Your instructions -
An exact copy of all the data is needed, with every picture left out.
*** Opening Data section ***
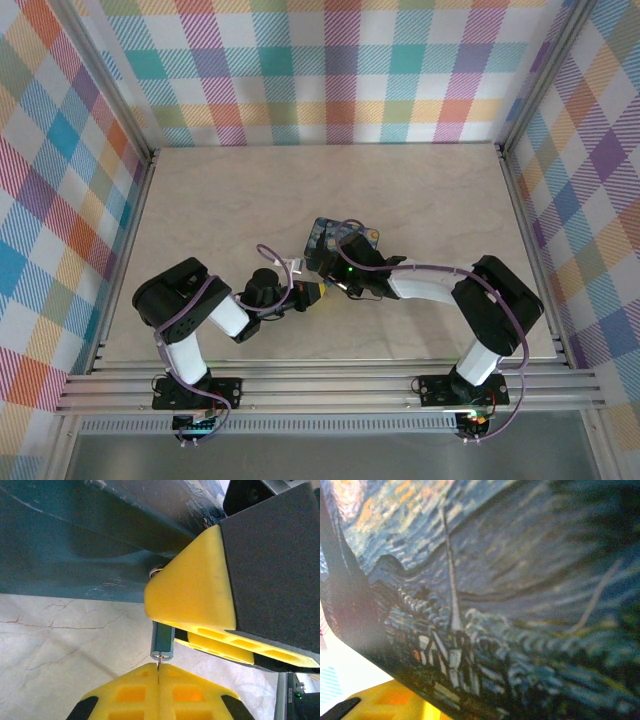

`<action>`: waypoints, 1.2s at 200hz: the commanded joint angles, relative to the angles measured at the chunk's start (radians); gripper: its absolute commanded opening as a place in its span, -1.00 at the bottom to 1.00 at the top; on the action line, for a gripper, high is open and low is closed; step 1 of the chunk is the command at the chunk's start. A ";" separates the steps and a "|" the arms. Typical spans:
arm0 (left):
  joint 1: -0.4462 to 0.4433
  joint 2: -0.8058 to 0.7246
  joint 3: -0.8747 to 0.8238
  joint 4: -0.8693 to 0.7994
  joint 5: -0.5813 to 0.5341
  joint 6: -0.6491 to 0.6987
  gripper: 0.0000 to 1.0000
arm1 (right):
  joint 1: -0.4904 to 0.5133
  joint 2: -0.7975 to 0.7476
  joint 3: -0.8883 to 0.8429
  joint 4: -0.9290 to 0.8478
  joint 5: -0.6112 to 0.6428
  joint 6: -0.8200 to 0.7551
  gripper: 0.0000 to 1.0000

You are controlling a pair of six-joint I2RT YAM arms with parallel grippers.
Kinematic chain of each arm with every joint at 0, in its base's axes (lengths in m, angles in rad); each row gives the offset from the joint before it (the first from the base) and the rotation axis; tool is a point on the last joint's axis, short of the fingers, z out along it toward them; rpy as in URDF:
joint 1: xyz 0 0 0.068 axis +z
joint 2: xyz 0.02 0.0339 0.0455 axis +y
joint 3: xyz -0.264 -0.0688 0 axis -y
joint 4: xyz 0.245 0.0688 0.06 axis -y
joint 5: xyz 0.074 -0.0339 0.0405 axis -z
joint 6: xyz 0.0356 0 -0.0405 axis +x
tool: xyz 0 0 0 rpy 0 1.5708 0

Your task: Unlock the padlock with the key

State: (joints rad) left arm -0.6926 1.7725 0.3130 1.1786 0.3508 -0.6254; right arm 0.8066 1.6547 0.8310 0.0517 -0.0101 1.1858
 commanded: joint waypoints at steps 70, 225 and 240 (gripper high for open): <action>-0.017 -0.062 0.032 -0.024 0.042 -0.023 -1.00 | 0.029 0.023 0.008 -0.037 -0.031 0.011 -0.41; -0.070 -0.191 0.102 -0.321 -0.033 0.212 -1.00 | 0.029 -0.016 0.053 -0.144 -0.028 -0.040 -0.74; -0.070 -0.182 0.095 -0.306 -0.035 0.203 -1.00 | 0.029 -0.034 0.051 -0.153 -0.024 -0.041 -0.60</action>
State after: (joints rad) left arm -0.7376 1.6012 0.3790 0.8143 0.2867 -0.4366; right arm 0.8253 1.6524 0.8738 -0.0551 -0.0185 1.1572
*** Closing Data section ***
Response area -
`<action>`: waypoints, 1.2s at 200hz: the commanded joint angles, relative to the angles measured at the chunk's start (radians); gripper: its absolute commanded opening as a place in its span, -1.00 at the bottom to 1.00 at the top; on the action line, for a gripper, high is open and low is closed; step 1 of the chunk is the command at the chunk's start. A ";" separates the steps and a "|" the arms. Typical spans:
arm0 (left):
  joint 1: -0.4462 to 0.4433
  joint 2: -0.8058 to 0.7246
  joint 3: -0.8747 to 0.8238
  joint 4: -0.8693 to 0.7994
  joint 5: -0.5813 to 0.5341
  joint 6: -0.6491 to 0.6987
  gripper: 0.0000 to 1.0000
arm1 (right):
  joint 1: -0.4904 to 0.5133
  joint 2: -0.7975 to 0.7476
  joint 3: -0.8883 to 0.8429
  joint 4: -0.9290 to 0.8478
  joint 5: -0.6112 to 0.6428
  joint 6: -0.8200 to 0.7551
  gripper: 0.0000 to 1.0000

You are controlling a pair of six-joint I2RT YAM arms with parallel grippers.
Kinematic chain of each arm with every joint at 0, in its base's axes (lengths in m, angles in rad); each row gives the offset from the joint before it (the first from the base) and the rotation axis; tool is a point on the last joint's axis, short of the fingers, z out along it toward them; rpy as in URDF:
joint 1: xyz 0 0 0.068 axis +z
joint 2: xyz 0.02 0.0339 0.0455 axis +y
joint 3: xyz -0.264 -0.0688 0 axis -y
joint 4: xyz 0.245 0.0688 0.06 axis -y
joint 5: xyz 0.074 -0.0339 0.0405 axis -z
joint 6: xyz 0.0356 0 -0.0405 axis +x
tool: xyz 0 0 0 rpy 0 1.5708 0

Your task: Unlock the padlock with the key

State: (joints rad) left arm -0.6926 1.7725 0.3130 1.1786 0.3508 -0.6254; right arm 0.8066 1.6547 0.8310 0.0517 -0.0101 1.1858
 commanded: joint waypoints at steps 70, 225 and 240 (gripper high for open): <action>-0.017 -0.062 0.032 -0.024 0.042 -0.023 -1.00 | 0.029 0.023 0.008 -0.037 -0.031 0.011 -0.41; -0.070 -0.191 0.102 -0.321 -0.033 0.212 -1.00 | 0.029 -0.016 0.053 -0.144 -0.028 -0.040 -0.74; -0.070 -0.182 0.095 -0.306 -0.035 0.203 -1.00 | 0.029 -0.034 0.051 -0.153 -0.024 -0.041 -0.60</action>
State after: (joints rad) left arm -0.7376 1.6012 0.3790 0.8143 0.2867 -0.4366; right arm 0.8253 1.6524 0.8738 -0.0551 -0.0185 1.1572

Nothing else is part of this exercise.